Wherever in the world I travel, I seem to end up in a graveyard. It’s no surprise that my Goth friends and I are interested in how different cultures honor their dead.
In the ancient city of Valladolid, the tombstones are painted in bright, colorful hues. Many people think of cemeteries as fearful or depressing places. However, in Mexico, death is represented by smiling and dancing skeletons.
Every year from Oct 31 to Nov 2, Mexico celebrates Day of the Dead (Dia de los Muertos) with skull facepaint, music and raucous parades. It’s believed that the deceased come back to visit during this time of the year.

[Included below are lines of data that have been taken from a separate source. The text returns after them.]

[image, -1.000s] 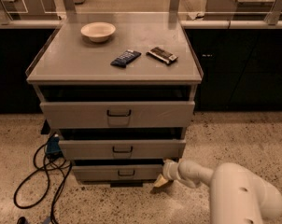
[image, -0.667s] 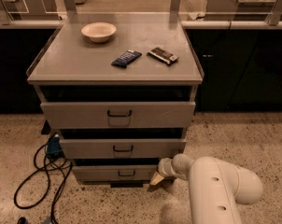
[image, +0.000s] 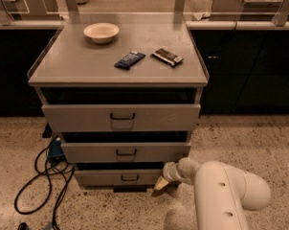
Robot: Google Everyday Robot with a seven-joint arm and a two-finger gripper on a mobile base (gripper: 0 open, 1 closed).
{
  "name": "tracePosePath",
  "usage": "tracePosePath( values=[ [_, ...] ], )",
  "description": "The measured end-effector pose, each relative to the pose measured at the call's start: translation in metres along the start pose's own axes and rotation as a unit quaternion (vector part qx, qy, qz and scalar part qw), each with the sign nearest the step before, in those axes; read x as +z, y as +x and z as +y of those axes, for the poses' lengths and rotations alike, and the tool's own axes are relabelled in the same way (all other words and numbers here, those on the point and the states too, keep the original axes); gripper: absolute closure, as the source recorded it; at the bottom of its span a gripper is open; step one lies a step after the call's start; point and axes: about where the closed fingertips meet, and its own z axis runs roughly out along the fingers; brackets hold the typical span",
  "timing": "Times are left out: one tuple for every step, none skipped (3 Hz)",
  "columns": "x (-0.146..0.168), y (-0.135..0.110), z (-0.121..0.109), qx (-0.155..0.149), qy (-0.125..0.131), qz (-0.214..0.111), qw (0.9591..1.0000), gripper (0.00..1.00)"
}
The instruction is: Open bottom drawer
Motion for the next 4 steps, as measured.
tracePosePath(
  values=[
    [0.000,0.000,0.000,0.000,0.000,0.000,1.0000,0.00],
    [-0.020,0.018,0.048,0.026,-0.018,-0.014,0.9994,0.00],
    [-0.038,0.036,0.076,0.052,-0.027,-0.014,0.9982,0.00],
    [-0.038,0.036,0.076,0.052,-0.027,-0.014,0.9982,0.00]
  ],
)
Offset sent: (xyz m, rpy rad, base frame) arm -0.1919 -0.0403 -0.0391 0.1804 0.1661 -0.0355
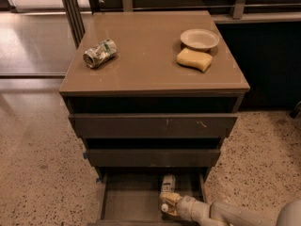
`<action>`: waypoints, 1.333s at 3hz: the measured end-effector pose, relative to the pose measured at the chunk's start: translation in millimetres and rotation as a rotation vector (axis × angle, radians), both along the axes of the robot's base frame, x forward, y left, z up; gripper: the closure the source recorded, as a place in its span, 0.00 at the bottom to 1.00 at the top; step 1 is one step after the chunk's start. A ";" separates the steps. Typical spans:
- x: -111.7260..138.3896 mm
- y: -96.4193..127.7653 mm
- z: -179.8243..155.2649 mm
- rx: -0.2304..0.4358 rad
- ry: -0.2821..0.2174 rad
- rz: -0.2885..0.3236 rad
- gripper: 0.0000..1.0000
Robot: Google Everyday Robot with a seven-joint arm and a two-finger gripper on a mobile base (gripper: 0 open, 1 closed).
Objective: Place blue plastic bottle into bottom drawer
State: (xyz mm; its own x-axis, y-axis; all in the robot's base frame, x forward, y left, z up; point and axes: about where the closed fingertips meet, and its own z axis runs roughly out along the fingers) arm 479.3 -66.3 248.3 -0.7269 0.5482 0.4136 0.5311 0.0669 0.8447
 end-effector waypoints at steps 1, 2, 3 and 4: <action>19.4 -5.9 -20.4 -0.075 0.007 0.001 1.00; 50.4 -12.0 -29.9 -0.165 -0.042 0.011 1.00; 82.8 -22.1 -30.6 -0.250 -0.106 -0.003 1.00; 84.3 -23.5 -31.4 -0.256 -0.108 -0.006 0.82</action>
Offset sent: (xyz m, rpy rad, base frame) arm 0.0914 -0.0261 -0.0401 -0.2852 -0.1096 0.0192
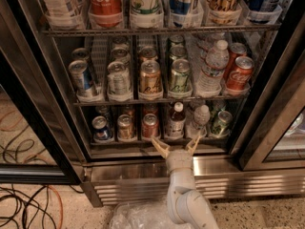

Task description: Pick blue plastic bottle from bottom shelf of fridge

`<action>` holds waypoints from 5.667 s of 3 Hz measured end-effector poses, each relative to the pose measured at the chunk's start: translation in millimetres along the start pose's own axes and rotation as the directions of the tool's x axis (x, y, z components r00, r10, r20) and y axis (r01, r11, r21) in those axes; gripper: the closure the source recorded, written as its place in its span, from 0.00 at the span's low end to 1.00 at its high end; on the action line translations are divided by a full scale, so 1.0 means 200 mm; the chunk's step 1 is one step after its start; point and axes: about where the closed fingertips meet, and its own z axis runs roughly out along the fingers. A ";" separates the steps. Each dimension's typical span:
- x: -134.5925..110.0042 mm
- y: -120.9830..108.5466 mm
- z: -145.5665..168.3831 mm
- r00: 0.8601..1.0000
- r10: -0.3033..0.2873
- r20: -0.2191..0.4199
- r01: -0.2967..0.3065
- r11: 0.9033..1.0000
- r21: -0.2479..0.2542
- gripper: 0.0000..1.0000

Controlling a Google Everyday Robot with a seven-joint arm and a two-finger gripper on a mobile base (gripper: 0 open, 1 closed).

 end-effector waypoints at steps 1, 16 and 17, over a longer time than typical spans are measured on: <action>0.00 0.00 0.00 1.000 0.000 0.000 0.000 1.000 0.000 0.18; 0.00 -0.04 0.28 0.996 0.031 0.085 -0.039 0.995 0.096 1.00; -0.02 -0.03 0.28 0.991 0.031 0.133 -0.045 0.994 0.101 1.00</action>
Offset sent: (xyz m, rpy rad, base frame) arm 0.0000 0.0000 0.0000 0.0000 0.0000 0.0000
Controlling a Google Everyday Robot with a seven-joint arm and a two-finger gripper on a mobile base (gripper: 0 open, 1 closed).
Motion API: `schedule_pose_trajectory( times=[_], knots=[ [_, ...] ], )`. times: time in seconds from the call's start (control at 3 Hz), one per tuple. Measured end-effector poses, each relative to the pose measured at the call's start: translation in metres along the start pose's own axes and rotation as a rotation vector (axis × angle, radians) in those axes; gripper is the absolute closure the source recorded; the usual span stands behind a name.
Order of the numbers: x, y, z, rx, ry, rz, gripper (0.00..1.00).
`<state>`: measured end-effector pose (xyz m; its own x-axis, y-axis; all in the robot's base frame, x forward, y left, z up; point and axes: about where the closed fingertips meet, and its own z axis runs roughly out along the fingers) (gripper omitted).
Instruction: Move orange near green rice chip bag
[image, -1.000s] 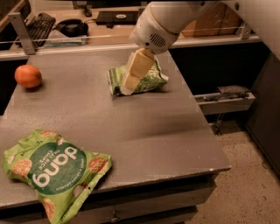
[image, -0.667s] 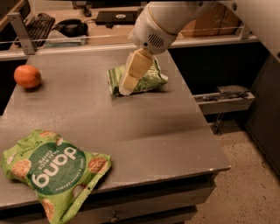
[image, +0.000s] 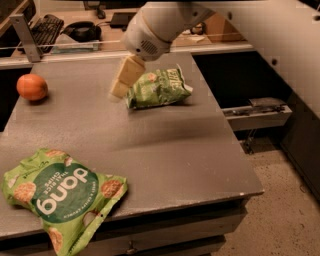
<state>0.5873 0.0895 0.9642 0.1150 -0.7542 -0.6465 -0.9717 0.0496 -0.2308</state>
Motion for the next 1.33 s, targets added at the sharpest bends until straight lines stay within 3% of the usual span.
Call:
schedule_pose_trajectory(
  times=[0.67, 1.0, 1.33],
  knots=[
    [-0.089, -0.042, 0.112, -0.070, -0.194, -0.039, 0.00],
    [-0.122, -0.038, 0.164, -0.111, -0.254, -0.023, 0.00],
    [-0.140, -0.033, 0.207, -0.120, -0.276, 0.010, 0.00]
  ],
)
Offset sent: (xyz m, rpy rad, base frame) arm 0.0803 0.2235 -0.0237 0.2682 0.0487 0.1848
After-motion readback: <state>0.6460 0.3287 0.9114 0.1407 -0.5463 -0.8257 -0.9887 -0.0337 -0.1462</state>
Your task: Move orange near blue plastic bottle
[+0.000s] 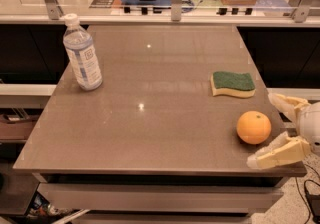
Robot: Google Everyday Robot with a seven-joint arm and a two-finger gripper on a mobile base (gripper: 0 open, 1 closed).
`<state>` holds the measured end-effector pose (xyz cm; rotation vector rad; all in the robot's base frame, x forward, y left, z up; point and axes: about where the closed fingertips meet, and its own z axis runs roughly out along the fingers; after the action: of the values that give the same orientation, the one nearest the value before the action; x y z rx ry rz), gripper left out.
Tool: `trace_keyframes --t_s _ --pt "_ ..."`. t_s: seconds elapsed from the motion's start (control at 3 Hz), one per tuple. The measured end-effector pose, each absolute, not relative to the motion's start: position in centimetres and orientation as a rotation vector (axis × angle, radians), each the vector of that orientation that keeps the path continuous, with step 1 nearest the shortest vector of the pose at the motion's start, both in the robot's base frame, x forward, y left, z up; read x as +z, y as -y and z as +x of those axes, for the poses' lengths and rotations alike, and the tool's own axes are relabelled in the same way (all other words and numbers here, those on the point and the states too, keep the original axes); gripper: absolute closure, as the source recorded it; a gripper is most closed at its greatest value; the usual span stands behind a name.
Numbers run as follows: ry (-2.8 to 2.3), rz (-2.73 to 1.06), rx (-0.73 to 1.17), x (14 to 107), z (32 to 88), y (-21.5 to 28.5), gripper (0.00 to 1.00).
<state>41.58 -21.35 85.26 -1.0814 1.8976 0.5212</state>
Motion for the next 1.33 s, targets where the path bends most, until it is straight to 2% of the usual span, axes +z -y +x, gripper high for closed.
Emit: trace_keyframes --t_s 0.33,0.67,1.33 --pt "-1.899 -1.05 0.552 83.78 40.81 21.45 0.0" --pt "-1.897 -1.056 0.55 83.97 40.8 21.26 0.18" --pt "-1.893 -1.066 0.547 84.24 40.77 20.87 0.64"
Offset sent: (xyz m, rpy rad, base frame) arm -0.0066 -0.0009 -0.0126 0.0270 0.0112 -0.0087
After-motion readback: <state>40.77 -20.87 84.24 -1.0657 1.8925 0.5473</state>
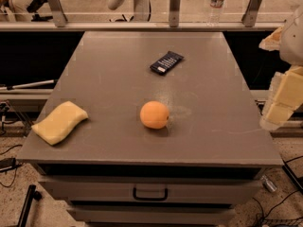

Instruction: Pick rxbar blueberry

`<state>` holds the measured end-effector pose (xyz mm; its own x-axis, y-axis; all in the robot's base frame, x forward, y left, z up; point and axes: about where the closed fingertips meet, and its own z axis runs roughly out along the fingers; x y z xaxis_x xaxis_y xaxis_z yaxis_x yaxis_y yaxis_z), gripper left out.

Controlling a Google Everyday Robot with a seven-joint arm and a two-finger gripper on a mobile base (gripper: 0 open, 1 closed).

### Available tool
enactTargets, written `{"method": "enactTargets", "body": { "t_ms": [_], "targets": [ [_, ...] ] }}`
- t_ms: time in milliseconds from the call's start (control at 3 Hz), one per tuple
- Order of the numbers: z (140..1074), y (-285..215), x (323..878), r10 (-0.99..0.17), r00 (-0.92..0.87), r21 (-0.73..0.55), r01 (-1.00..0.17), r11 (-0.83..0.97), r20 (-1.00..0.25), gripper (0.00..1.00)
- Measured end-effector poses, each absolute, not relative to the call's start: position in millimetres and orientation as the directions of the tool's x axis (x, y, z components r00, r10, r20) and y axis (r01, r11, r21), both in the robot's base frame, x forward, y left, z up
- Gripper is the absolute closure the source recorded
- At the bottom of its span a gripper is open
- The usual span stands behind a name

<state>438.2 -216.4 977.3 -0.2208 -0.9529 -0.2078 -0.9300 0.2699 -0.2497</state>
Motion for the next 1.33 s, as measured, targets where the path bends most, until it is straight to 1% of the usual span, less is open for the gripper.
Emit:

On this special day, families tend to the graves of their loved ones. They leave offerings of bright sugar skulls, flowers, and the favorite food and drink of the departed.
Outfit details: yes, that’s my Scottish Fold cat peeking out from under my leather jacket!
My top is a gift from illustrator Lili Chin. She makes custom pet portraits that can be printed onto shirts and other products. If you’re interested in a custom drawing of your cat or dog drawing, check out her site.
This is not your typical orderly graveyard, with plots in a row. Each resting place is festively decorated in ways that celebrate the deceased’s personality and life.
No two headstones were alike. Despite being a home for the dead, Valladolid cemetery felt like it was bursting with life.
According to local legend, a vampire is buried in this giant grey mausoleum…
These bright coffins seemed to be inviting us to join the party. The decorative elements were a mix of Christianity and Mexican folk traditions.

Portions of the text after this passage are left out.